* **Task requirements**:
Print the data that follows exactly, leaving nothing out.

* **Data excerpt**:

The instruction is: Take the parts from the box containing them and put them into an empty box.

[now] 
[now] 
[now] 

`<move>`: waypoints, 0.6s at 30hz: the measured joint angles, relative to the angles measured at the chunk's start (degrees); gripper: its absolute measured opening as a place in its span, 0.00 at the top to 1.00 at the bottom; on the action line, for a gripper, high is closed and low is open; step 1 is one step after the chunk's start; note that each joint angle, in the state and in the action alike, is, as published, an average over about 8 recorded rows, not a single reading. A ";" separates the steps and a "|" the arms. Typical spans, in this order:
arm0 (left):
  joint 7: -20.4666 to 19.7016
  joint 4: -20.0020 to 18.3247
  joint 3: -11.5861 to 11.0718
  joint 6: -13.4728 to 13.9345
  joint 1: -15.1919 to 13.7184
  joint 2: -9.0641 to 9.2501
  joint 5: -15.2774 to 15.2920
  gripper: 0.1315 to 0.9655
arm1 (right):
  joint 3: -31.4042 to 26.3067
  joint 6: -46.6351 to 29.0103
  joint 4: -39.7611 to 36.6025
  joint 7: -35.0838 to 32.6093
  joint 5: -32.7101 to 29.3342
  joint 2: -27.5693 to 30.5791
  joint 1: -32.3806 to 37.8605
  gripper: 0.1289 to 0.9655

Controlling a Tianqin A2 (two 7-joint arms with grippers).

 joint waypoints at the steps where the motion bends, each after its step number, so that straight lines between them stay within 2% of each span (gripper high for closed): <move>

* **Answer**:
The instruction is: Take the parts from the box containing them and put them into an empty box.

[now] 
[now] 
[now] 

`<move>`: waypoints, 0.6s at 30hz: the measured joint angles, relative to the angles measured at the chunk's start (degrees); gripper: its absolute measured opening as a place in its span, 0.00 at the top to 1.00 at the bottom; on the action line, for a gripper, high is closed and low is open; step 1 is one step after the chunk's start; note that each joint angle, in the state and in the action alike, is, as published, an average over about 8 recorded rows, not a single reading. A ";" separates the steps and a "|" the arms. Typical spans, in this order:
arm0 (left):
  joint 7: -20.4666 to 19.7016
  joint 4: -20.0020 to 18.3247
  joint 3: -11.5861 to 11.0718
  joint 6: -13.4728 to 13.9345
  joint 1: -15.1919 to 13.7184
  joint 2: -9.0641 to 9.2501
  joint 5: -15.2774 to 15.2920
  gripper: 0.1315 to 0.9655
arm1 (right):
  joint 3: -31.4042 to 26.3067
  joint 6: -46.6351 to 29.0103
  joint 4: -39.7611 to 36.6025
  joint 7: -35.0838 to 32.6093
  joint 5: -32.7101 to 29.3342
  joint 2: -27.5693 to 30.5791
  joint 1: -32.3806 to 37.8605
  gripper: 0.1289 to 0.9655

Controlling a Tianqin A2 (two 7-joint arms with grippers).

 joint waypoints at the steps where the motion bends, each after its step number, so that straight lines between them stay within 2% of each span (gripper high for closed): <move>

The work on this exercise is now complete.